Une délégation tripartite de haut niveau a été reçue par le ministre de la Santé publique, avec un objectif clair, consolider la réponse sanitaire dans l’Est du Tchad, une région mise à rude épreuve par l’arrivée massive de réfugiés soudanais. Conduite par Raouf Mazou, Haut-Commissaire assistant du HCR en charge des opérations, la mission réunissait l’Organisation mondiale de la Santé (OMS), le Haut-Commissariat des Nations unies pour les réfugiés (HCR) et la Société financière internationale (SFI).

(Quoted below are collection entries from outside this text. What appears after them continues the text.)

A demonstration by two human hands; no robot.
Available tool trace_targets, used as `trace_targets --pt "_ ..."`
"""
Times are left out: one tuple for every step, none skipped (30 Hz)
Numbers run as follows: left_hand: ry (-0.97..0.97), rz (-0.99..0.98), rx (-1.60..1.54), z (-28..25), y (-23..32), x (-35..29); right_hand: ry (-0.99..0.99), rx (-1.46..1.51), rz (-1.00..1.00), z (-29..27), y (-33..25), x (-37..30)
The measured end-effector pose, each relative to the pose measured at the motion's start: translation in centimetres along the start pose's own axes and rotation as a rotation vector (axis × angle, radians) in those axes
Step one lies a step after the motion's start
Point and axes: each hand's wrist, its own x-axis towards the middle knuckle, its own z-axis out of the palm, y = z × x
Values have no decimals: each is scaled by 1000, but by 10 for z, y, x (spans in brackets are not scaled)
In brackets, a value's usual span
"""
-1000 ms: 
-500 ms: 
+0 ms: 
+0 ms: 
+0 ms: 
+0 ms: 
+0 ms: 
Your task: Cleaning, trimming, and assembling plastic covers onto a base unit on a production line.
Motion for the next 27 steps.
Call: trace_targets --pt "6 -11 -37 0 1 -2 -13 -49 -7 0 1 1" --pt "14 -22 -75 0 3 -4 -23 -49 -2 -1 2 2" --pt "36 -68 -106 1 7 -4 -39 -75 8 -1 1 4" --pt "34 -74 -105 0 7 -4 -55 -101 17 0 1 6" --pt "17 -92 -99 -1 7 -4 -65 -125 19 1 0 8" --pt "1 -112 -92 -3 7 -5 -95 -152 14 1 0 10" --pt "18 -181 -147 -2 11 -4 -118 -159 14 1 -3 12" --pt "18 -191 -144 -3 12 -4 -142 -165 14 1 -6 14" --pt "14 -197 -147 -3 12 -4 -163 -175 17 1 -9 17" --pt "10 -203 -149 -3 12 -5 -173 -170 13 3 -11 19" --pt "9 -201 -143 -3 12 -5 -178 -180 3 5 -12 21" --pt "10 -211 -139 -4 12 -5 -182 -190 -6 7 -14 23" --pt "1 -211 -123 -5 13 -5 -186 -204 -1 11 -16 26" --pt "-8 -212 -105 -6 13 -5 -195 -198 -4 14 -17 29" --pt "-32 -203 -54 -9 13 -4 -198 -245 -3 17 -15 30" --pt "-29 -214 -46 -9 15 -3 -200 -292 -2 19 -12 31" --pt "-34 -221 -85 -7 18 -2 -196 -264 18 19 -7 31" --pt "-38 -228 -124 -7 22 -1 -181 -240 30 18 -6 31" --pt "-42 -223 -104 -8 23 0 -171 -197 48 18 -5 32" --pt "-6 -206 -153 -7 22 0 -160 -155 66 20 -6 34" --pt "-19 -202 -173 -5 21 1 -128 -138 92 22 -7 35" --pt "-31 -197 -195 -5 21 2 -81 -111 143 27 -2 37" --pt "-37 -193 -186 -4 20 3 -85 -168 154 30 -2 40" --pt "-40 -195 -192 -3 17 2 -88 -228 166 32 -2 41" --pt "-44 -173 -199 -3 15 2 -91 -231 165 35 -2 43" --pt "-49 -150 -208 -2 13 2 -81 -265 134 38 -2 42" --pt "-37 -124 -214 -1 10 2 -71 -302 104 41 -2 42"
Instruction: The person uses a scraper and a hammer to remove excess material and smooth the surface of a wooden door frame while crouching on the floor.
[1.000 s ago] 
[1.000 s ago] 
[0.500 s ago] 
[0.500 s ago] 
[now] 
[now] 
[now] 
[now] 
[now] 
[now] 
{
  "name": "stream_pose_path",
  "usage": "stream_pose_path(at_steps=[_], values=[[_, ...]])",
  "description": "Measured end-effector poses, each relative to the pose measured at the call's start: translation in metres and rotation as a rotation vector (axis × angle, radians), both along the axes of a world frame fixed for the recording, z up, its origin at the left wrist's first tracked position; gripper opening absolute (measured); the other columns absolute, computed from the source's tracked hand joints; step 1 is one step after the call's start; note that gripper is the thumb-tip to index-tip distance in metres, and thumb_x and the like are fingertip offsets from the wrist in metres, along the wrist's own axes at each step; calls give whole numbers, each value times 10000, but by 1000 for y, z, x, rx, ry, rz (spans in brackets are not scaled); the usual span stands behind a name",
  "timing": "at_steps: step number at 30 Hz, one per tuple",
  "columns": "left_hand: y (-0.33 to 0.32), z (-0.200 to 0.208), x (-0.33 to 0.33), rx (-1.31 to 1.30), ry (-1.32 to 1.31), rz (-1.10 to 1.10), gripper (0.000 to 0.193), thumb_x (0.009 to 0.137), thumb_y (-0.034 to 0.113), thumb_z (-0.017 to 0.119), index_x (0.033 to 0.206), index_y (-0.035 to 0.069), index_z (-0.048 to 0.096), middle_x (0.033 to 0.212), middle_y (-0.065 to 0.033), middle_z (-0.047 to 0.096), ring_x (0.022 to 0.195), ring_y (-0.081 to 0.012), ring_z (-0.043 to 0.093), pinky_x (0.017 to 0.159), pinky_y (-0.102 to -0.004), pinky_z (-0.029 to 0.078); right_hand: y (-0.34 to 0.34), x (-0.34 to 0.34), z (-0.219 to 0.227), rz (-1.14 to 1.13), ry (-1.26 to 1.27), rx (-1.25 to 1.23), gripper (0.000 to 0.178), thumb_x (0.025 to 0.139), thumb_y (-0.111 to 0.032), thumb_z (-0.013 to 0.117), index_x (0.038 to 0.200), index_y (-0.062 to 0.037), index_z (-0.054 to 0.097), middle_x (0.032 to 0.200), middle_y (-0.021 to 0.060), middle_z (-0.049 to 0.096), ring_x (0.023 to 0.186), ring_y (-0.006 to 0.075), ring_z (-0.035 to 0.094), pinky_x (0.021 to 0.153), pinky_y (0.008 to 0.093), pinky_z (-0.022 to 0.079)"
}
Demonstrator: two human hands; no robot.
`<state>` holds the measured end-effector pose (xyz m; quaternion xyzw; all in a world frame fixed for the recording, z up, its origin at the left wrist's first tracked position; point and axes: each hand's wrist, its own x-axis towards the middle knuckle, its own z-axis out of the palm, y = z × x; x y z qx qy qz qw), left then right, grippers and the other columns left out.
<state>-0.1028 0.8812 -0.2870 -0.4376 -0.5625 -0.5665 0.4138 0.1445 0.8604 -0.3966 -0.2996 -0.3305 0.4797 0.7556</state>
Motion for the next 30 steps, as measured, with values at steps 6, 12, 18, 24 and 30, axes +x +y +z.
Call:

« Le Tchad fait preuve d’une générosité et d’un engagement exemplaires dans l’accueil des réfugiés », a déclaré Raouf Mazou, tout en soulignant l’urgence de mobiliser des ressources additionnelles pour soutenir durablement les efforts du gouvernement et renforcer l’action humanitaire.

Face à ses interlocuteurs, le ministre de la Santé a brossé un tableau sans concession d’un système de santé à bout de souffle. Paludisme, première cause de consultation, d’hospitalisation et de mortalité dans le pays, mortalité maternelle, néonatale et infantile obstinément élevée, pénurie de personnel qualifié, malnutrition, la liste des urgences s’allonge. S’y ajoutent les effets du changement climatique, les inondations à répétition et les flambées épidémiques. Et pour corser le tout, un financement du secteur de la santé qui demeure un goulet d’étranglement critique.
La mission doit désormais se rendre dans l’Est du pays pour prendre le pouls du terrain. But de cette visite, identifier des actions prioritaires et insuffler un nouvel élan à la réponse sanitaire et humanitaire dans cette zone en première ligne.